## Required work:
Find the lines of the records in which the word "give" appears and report how many there are, as a number alone.

## Records for the exercise:

++++++++++++++++++++

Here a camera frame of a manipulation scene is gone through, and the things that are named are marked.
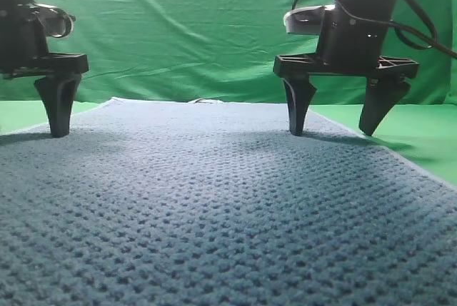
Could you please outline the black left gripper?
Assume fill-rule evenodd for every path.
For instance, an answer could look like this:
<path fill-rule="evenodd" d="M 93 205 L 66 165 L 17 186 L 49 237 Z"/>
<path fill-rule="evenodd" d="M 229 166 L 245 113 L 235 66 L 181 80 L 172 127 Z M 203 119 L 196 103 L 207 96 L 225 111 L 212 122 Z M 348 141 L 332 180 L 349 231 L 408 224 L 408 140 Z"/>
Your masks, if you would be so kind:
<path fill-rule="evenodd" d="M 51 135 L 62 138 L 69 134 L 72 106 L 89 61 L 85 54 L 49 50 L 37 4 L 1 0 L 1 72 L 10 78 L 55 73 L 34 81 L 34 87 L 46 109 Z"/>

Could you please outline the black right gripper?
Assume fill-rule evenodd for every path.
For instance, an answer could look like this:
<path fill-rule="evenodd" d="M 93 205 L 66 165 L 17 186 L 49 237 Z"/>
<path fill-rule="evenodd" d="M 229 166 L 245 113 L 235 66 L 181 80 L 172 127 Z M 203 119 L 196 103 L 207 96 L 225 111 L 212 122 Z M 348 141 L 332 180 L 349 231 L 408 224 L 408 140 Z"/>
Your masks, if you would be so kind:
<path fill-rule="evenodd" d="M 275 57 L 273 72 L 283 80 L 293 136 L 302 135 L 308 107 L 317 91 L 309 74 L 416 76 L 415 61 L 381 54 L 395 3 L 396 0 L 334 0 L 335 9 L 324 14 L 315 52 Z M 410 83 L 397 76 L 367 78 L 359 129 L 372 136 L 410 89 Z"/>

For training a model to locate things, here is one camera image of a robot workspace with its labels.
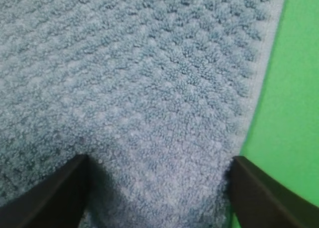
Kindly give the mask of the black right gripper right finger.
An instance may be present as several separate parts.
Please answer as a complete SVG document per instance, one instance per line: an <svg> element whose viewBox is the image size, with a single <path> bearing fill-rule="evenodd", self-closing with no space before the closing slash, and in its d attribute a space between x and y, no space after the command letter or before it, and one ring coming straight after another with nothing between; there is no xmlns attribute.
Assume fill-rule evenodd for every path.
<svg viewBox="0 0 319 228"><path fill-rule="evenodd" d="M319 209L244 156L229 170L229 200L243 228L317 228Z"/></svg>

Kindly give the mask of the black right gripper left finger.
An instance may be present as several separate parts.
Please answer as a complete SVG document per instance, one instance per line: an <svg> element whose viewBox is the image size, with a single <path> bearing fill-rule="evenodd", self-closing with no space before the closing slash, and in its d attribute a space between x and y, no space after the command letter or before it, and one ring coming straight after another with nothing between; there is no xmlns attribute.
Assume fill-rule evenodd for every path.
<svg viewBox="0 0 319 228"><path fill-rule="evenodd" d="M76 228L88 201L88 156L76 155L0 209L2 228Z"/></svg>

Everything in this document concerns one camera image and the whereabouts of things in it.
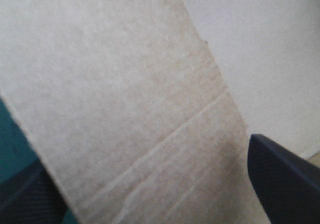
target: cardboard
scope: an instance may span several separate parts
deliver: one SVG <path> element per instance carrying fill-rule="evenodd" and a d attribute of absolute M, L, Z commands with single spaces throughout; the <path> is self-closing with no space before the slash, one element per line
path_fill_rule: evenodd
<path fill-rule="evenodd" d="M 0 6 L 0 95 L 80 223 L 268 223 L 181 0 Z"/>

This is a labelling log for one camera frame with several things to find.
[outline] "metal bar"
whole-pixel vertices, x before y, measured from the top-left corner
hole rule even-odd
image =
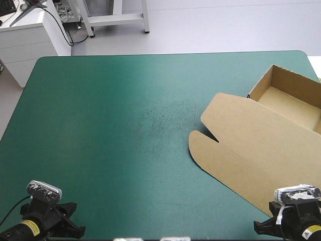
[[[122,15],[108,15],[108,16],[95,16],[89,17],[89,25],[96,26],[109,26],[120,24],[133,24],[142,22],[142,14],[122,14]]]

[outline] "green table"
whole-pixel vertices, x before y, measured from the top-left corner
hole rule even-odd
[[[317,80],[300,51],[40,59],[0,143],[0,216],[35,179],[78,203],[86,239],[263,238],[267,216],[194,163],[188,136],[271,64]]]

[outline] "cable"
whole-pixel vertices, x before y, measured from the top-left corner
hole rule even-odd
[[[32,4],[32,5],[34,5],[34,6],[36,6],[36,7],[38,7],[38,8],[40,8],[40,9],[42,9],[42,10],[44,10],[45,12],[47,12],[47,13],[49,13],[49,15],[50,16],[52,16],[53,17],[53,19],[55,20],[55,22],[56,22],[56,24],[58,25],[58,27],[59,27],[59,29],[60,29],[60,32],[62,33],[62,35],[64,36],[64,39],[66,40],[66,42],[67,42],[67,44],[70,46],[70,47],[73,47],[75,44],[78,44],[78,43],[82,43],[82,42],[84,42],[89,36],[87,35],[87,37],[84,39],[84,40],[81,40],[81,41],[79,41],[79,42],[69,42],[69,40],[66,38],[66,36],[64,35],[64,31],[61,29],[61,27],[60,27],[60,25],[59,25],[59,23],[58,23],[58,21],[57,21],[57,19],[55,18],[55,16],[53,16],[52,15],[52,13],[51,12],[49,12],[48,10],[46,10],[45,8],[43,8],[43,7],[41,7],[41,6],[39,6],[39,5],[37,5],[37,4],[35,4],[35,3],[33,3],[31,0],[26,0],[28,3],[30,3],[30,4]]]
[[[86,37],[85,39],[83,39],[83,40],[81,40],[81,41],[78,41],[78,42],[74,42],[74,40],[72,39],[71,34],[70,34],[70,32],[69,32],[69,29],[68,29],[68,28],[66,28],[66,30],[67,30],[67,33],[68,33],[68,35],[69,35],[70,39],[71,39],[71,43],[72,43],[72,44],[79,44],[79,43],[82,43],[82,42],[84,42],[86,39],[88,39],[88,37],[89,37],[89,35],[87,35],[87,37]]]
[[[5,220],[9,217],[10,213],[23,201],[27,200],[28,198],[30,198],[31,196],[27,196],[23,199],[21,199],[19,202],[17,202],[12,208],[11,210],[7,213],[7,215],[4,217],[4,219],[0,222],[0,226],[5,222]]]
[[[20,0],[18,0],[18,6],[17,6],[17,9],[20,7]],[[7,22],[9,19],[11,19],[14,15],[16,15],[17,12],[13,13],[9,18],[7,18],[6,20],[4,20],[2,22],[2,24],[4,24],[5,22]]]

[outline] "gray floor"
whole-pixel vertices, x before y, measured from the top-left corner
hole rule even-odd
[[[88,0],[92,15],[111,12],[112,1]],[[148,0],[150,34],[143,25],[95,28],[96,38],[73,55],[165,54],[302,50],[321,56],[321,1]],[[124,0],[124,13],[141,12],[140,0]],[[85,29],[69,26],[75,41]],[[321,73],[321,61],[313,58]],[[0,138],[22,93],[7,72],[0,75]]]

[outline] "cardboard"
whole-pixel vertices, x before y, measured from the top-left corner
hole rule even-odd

++++++++++++++++++++

## Output of the exercise:
2